Though this colander, or "reflector," as it is called, is thirty-three and one-half feet in diameter at the outer edge and weighs over four tons, it is yet balanced perfectly on its tall standards. It is, indeed, mounted very much like a telescope, in meridian, and a common little clock in the engine-room operates it so that it always faces the sun, like a sunflower, looking east in the morning and west in the evening, gathering up the burning rays of the sun and throwing them upon the boiler at the centre. In the engine-house I found a pump at work, chug-chugging like any pump run by steam-power, and the water raised by sun-power flowing merrily away. The manager told me that he could easily get ten horse-power; that, if the sun was shining brightly, he could heat cold water in an hour to produce 150 pounds of steam.
The wind sometimes blows a gale in Southern California, and I asked the manager what provision had been made for keeping this huge reflector from blowing away.
"Provision is made for varying wind-pressures," he said, "so that the machine is always locked in any position, and may only be moved by the operating mechanism, unless, indeed, the whole structure should be carried away. It is designed to withstand a wind-pressure of 100 miles an hour. It went through the high gales of the November storm without a particle of damage. One of the peculiar characteristics of its construction is that it avoids wind-pressure as much as possible."
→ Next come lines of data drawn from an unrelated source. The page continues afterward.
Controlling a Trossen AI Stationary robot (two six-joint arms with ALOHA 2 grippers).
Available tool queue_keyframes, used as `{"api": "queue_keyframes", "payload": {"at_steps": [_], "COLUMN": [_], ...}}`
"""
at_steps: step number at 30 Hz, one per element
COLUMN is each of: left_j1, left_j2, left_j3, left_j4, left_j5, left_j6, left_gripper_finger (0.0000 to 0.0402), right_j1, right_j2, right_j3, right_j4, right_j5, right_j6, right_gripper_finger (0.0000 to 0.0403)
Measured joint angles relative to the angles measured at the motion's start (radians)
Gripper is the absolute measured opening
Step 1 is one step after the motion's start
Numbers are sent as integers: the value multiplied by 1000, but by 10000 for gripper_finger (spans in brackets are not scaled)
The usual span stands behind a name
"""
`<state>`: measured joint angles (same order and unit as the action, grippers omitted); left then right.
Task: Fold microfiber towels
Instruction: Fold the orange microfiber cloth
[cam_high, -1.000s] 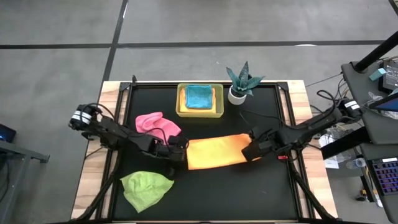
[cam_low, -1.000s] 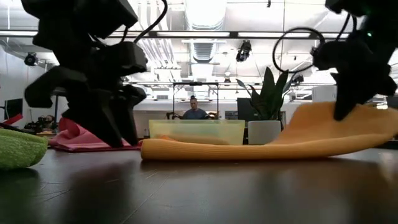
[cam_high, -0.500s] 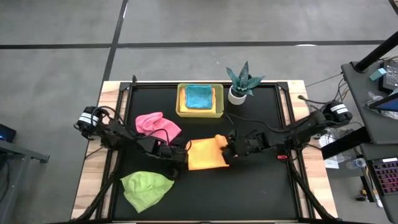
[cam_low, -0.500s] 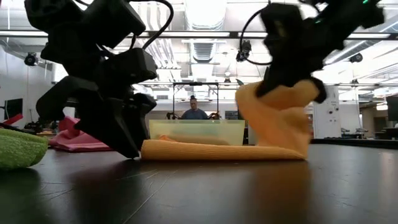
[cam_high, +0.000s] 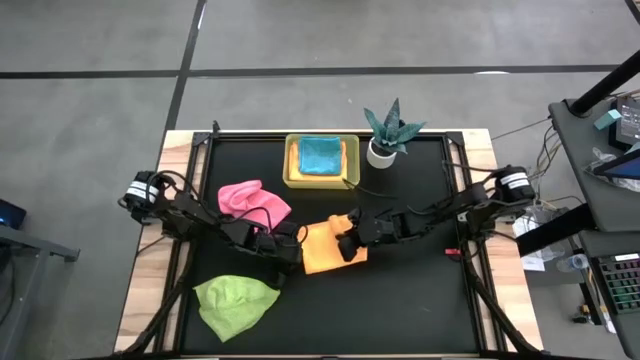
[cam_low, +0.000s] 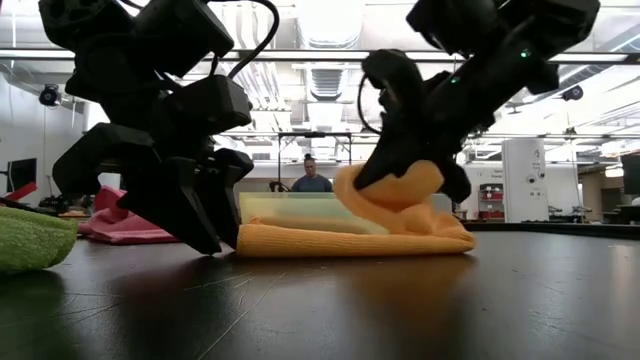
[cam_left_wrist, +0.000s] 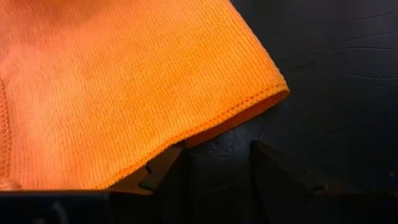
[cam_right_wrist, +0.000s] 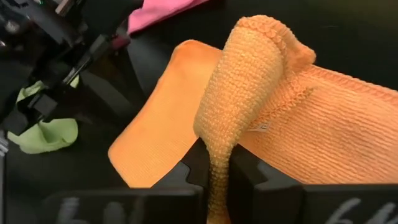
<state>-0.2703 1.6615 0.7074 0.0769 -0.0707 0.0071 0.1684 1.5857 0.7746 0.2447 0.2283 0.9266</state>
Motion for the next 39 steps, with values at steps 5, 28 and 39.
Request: {"api": "queue_keyframes", "payload": {"at_steps": [5,28,39], "left_j1": [0,0,0], "left_j2": [0,-2,-3], "left_j3": [0,-8,-14], "left_j4": [0,8,17], "left_j5": [0,-2,-3], "left_j6": [0,1,1], "left_gripper_finger": [168,168,168], "right_j1": [-2,-14,61], "right_j2": [73,144,105], "right_j3": [64,360,487], "right_j4": [0,-321,-695], "right_j5": [4,-80,19], "right_j6": [-52,-401,-544], "right_gripper_finger": [24,196,189]}}
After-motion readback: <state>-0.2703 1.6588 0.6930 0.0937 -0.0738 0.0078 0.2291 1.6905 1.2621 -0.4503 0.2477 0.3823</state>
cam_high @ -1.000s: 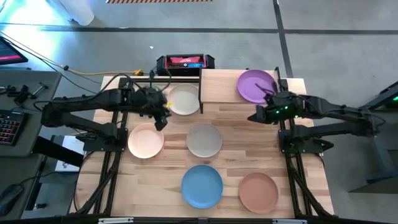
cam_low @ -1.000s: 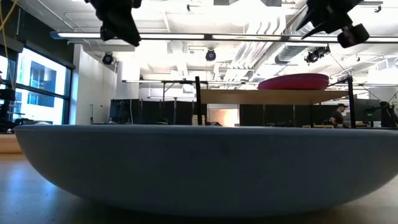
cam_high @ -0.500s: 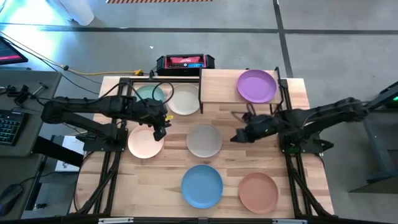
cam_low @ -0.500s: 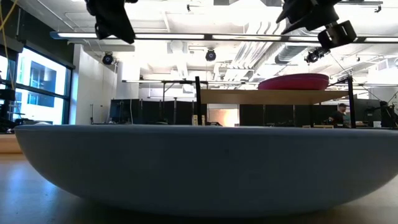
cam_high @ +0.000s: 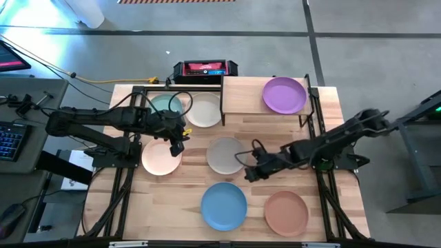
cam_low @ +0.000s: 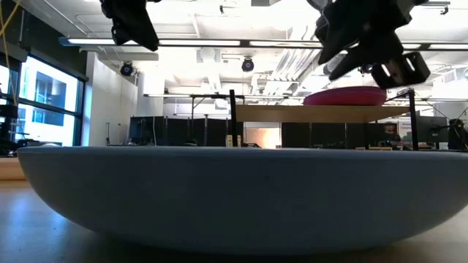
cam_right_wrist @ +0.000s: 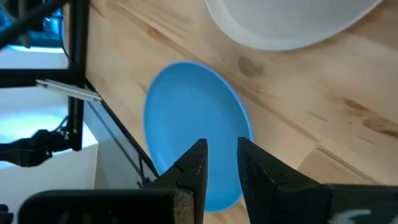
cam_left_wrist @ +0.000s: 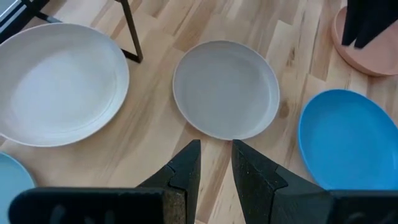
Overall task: Place and stack plates onto a shelf
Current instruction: Stack the blue plate on top of the purple plate on the shelf
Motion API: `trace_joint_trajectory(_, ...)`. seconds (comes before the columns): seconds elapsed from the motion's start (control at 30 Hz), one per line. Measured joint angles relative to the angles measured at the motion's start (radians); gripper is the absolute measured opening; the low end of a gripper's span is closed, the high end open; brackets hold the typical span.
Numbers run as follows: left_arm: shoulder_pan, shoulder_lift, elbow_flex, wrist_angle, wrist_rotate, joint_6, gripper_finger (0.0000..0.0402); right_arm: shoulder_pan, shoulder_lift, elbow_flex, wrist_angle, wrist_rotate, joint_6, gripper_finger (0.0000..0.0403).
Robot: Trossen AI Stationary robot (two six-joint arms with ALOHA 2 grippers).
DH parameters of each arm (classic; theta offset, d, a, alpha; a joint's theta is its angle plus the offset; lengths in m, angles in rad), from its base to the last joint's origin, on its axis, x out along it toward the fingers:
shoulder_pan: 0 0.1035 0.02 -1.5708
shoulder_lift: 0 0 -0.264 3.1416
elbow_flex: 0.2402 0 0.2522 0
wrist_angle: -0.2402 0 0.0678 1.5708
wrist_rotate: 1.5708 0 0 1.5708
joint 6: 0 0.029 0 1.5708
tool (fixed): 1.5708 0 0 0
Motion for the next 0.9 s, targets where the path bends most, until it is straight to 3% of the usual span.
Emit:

The operation of the motor is so simple that it requires very little human labour. When power is desired, the reflector must be swung into focus – that is, pointed exactly toward the sun – which is done by turning a crank. This is not beyond the power of a good-sized boy. There is an indicator which readily shows when a true focus is obtained. This done, the reflector follows the sun closely all day. In about an hour the engine can be started by a turn of the throttle-valve. As the engine is automatic and self-oiling, it runs without further attention. The supply of water to the boiler is also automatic, and is maintained at a constant height without any danger of either too much or too little water. Steam-pressure is controlled by means of a safety-valve, so that it may never reach a dangerous point. The steam passes from the engine to the condenser and thence to the boiler, and the process is repeated indefinitely.
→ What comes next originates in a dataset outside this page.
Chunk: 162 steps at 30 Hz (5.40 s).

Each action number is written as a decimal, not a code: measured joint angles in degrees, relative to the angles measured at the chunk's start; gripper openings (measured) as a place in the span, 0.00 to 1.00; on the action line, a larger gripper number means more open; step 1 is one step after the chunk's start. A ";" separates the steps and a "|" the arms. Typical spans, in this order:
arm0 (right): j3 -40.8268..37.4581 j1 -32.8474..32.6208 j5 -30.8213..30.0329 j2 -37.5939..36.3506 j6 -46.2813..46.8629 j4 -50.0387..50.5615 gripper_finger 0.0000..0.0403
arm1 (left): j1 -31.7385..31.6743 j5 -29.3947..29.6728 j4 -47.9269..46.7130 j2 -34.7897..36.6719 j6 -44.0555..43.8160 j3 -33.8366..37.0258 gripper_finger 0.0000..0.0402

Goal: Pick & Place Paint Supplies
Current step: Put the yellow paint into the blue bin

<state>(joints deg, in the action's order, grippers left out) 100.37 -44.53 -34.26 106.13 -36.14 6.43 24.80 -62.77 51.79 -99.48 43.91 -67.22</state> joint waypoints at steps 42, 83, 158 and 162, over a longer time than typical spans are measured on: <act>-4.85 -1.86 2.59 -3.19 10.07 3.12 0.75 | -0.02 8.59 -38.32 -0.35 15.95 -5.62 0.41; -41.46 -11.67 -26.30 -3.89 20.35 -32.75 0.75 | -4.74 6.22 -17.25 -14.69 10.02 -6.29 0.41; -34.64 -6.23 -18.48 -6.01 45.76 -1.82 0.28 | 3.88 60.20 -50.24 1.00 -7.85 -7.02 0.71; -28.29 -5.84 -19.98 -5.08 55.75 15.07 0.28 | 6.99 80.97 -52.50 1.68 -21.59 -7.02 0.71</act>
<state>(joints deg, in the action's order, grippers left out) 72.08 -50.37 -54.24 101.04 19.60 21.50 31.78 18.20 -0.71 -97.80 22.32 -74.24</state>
Having now the solar motor, let us see what it is good for, what is expected of it. Of course when the sun does not shine the motor does not work, so that its usefulness would be much curtailed in a very cloudy country like England, for instance; but here in Southern California and in all the desert region of the United States and Mexico, to say nothing of the Sahara in Africa, where the sun shines almost continuously, the solar motor has its greatest sphere of usefulness, and, indeed, its greatest need; for these lands of long sunshine, the deserts, are also the lands of parched fruitlessness, of little water, so that the invention of a motor which will utilise the abundant sunshine for pumping the much-needed water has a peculiar value here.